Утрата затирается в быту, как изначальная любовь, баррикадируется пивасиком из холодильника, трусами мужскими, женскими и детскими, грудой посуды в раковине, пылесосом, который мешает, куда ни поставь, наконец, неизменно оживляющим утро, день, вечер и ночь ребенком – о, ребенок безразмерная затычка на месте любого отсутствия, он заменяет общение и секс, утрату и вдохновение, амбиции и смысл жизни.
В книге Анны Старобинец о прерывании беременности на позднем сроке есть интервью с женщиной, образцово переживающей утрату. Она носит черное и заставляет плакать себя каждый день, пока длится отведенный ей для себя и семьи период траура, и я начинаю завидовать ее правильному погружению в медитацию горя, потому что я нарочно не носила черного и плакать ленюсь.
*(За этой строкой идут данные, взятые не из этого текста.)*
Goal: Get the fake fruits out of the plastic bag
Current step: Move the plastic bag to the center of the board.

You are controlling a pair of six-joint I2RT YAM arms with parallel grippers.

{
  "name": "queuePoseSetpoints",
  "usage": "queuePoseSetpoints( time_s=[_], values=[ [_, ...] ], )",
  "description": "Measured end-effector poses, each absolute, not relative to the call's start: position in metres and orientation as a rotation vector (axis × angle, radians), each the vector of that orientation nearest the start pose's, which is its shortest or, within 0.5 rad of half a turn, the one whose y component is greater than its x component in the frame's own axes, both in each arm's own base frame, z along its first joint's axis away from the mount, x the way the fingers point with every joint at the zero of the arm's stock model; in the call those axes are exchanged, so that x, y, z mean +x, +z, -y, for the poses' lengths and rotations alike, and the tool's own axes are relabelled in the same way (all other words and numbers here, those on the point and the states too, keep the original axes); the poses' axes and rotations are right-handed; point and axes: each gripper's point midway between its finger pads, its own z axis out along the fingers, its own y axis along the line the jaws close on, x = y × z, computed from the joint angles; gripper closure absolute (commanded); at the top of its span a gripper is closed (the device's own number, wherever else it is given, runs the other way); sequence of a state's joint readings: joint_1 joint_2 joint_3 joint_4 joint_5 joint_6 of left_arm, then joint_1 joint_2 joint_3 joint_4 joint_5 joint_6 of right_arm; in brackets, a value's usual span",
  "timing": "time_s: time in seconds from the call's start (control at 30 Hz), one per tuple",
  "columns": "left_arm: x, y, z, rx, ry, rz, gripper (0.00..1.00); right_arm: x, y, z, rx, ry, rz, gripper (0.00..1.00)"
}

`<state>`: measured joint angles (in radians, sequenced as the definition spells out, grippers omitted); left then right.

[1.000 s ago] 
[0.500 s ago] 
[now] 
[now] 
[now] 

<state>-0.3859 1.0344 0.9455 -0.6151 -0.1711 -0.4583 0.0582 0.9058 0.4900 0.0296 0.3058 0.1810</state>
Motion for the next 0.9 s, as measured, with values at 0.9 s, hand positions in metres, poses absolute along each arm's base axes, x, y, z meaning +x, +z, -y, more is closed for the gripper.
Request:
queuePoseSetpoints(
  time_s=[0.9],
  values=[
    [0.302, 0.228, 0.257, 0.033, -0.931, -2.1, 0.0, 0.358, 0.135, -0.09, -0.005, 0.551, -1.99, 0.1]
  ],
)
«Разучилась плакать», – жаловалась мама, которая и хотела бы выплакать свое несчастье, да не могла. Теперь я ее понимаю. Плакать не можется, как не находится сил бессонной от муторной тяги в животе ночью встать, и дойти до туалета, и влить в себя теплой соленой воды, и, заранее содрогаясь и давясь, расщекотать пальцами в горле смерч нутра, чтобы вымыло, вымазав лицо и руки, частички пищевого яда, нудящего тело к тревоге.
Так было со мной несколько лет назад в рабочем бараке под новогодней Москвой. Я подключилась ко второй в своей жизни смене православного молодежного сообщества, помогающего реставраторам церквей и монастырей, в надежде найти компанию по душе, и, хотя в эту смену я впервые узнала, как принято у воцерковленных людей справлять Новый год, поработала шпателем в респираторе и увидела труднодоступные деревянные храмы Подмосковья, запомнилась она мне самой долгой, одинокой и никчемной ночью, когда со мной опять случился редкий приступ повторявшегося иногда внутреннего сбоя.
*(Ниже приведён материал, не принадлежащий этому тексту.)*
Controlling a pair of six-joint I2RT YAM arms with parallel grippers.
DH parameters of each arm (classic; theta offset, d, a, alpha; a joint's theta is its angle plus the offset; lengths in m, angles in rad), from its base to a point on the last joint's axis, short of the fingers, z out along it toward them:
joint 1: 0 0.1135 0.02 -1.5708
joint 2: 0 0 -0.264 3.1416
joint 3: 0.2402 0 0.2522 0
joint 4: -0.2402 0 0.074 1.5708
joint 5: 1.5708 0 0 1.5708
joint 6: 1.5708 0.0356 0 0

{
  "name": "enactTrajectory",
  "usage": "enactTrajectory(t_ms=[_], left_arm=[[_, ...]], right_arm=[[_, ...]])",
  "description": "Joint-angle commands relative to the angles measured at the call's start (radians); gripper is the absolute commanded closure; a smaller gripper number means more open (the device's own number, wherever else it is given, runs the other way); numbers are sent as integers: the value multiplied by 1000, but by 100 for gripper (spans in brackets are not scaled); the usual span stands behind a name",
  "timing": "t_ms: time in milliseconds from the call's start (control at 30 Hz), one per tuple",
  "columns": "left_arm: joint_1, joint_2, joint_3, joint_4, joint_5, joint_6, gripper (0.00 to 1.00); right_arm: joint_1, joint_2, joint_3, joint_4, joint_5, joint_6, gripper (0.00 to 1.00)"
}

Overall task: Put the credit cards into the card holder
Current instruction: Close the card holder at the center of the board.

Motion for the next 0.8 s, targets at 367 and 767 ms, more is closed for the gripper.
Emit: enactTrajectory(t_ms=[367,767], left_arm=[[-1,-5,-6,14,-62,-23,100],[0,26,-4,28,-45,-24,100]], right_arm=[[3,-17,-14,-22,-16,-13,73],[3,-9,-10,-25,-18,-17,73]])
Моя утрата – это беспокойная ночь в теплом бараке, устланном спальниками, через которые так трудно пролезть незаметно, что даже не хочется начинать, но придется, потому что тело как будто взвилось против законов выживания и гонит меня прочь из людского тепла в промерзлый предбанник, где даже не туалеты, а ведра в бетонной нише, и я склоняюсь над поганым ведром, и мокрые пальцы липнут к стальной ручке, когда я несу его еще дальше в ночь и холод, к помойной яме за обледенелыми сугробами, а тело не унимается, и я, каждый раз пробираясь обратно в темное тепло спальника и устраиваясь, как до утра, хорошо знаю, что скоро встану опять и буду вставать до последней капли желчи, от которой накануне меня вело и понуждало злиться на всякую мелочь, а теперь я будто вычищаю эту копоть злости целым полем хрустящего снега, через которое, когда совсем скрутило, я иду под круглой луной к деревянному туалету-сараю возле храма, к которому днем мы носили бревна, обходя сердито лающую собаку, и мне не вспомнить, что так выводило меня из себя накануне, мне лишь бы собака не тронула и внутри утихло. И вот наконец моя ночь крепостью за минус двадцать градусов подходит к утру, и я, не проспав и минуты, вхожу в барачную нашу кухню и не помню ни зла своего, ни мучений от радости, что вижу человека, одного из смены и, кажется, самого высокого. Он читает утреннее молитвенное правило, нам всем сегодня к Причастию, но я прошу его помочь мне, и он вызывается добыть активированного угля, а я успеваю спасти его и дежурных по кухне от синего санитарного света, который они по ошибке включили.
Плакать от утраты можно, только насилу вычистившись, выпустив из себя всю желчь. Горе – стыдно, болезнь – обидно, смерть безобразна, вина прогнила, жалость тягомотна, и только утрата – чистое чувство, легкое, сильное, химически резко прочищающее контакты в голове. Утрата – стерильное чувство отсутствия, и, чтобы добраться до нее, надо выполнить рвоту как работу, вытащив из нутра все то, что забивает пустоту и бродит, пустотой подтравленное. И не смыкать глаз, и шебуршиться, и лезть через весь барак, пока все мирно спят накануне Причастия.